** EXERCISE AIM **
Some lines in the material below hold the word "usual". Copy all of them.

** DATA **
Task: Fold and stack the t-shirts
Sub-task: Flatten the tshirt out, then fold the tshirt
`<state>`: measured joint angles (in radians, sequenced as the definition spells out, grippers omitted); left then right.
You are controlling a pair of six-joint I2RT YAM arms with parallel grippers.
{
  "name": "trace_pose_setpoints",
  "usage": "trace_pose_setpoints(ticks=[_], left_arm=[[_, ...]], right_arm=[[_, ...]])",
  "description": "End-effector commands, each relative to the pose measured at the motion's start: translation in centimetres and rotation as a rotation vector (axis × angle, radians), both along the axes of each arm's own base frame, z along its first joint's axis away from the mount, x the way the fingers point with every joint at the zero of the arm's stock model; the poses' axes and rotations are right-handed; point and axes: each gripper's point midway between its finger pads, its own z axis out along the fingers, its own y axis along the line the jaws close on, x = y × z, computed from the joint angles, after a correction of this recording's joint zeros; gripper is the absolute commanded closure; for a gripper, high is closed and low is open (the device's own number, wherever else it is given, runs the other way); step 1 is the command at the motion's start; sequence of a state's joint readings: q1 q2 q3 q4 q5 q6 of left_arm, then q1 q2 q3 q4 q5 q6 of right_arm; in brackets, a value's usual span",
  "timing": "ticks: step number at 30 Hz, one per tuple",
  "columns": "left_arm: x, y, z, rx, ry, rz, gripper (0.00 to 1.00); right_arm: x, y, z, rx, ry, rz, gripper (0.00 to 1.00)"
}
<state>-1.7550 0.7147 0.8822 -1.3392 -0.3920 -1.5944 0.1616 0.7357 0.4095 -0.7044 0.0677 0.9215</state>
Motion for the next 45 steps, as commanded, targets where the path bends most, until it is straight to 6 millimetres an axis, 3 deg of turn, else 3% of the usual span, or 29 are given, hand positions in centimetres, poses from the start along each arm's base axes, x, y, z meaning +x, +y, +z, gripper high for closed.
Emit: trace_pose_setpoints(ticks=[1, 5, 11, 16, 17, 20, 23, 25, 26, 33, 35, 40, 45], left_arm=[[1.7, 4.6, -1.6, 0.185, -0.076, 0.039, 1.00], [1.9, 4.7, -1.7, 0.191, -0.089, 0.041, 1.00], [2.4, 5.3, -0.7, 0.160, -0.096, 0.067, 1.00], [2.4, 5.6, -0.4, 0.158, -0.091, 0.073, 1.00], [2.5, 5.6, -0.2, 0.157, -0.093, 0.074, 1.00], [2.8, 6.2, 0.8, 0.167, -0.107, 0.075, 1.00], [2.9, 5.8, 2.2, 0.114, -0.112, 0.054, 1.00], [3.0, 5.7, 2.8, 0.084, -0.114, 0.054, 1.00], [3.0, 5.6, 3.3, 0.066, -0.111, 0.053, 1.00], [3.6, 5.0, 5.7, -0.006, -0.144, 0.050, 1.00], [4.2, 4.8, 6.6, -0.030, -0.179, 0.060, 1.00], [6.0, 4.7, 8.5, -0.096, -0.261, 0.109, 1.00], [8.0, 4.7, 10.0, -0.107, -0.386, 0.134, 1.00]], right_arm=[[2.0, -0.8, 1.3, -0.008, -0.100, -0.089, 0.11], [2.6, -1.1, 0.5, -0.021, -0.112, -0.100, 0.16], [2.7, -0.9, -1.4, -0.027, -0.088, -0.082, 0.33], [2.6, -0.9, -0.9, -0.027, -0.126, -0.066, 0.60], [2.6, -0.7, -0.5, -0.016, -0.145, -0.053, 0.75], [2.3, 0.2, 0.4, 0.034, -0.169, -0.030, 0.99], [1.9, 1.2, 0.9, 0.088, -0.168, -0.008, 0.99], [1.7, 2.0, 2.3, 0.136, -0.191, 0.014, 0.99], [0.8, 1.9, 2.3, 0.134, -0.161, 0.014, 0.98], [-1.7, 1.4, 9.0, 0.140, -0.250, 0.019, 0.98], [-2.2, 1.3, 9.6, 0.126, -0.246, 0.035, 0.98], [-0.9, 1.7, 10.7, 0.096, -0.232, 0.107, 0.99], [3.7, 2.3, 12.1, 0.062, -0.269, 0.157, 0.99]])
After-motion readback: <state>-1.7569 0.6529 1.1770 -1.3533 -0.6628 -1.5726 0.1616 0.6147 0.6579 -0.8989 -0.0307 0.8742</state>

** OUTPUT FOR THIS TASK **
  "description": "End-effector commands, each relative to the pose measured at the motion's start: translation in centimetres and rotation as a rotation vector (axis × angle, radians), both along the axes of each arm's own base frame, z along its first joint's axis away from the mount, x the way the fingers point with every joint at the zero of the arm's stock model; the poses' axes and rotations are right-handed; point and axes: each gripper's point midway between its finger pads, its own z axis out along the fingers, its own y axis along the line the jaws close on, x = y × z, computed from the joint angles, after a correction of this recording's joint zeros; gripper is the absolute commanded closure; for a gripper, high is closed and low is open (the device's own number, wherever else it is given, runs the other way); step 1 is the command at the motion's start; sequence of a state's joint readings: q1 q2 q3 q4 q5 q6 of left_arm, then q1 q2 q3 q4 q5 q6 of right_arm; in brackets, a value's usual span",
Motion for the next 45 steps, as commanded, targets where the path bends most, until it is straight to 6 millimetres an axis, 3 deg of turn, else 3% of the usual span, or 29 are given, hand positions in centimetres, poses from the start along each arm's base axes, x, y, z meaning +x, +y, +z, gripper high for closed.

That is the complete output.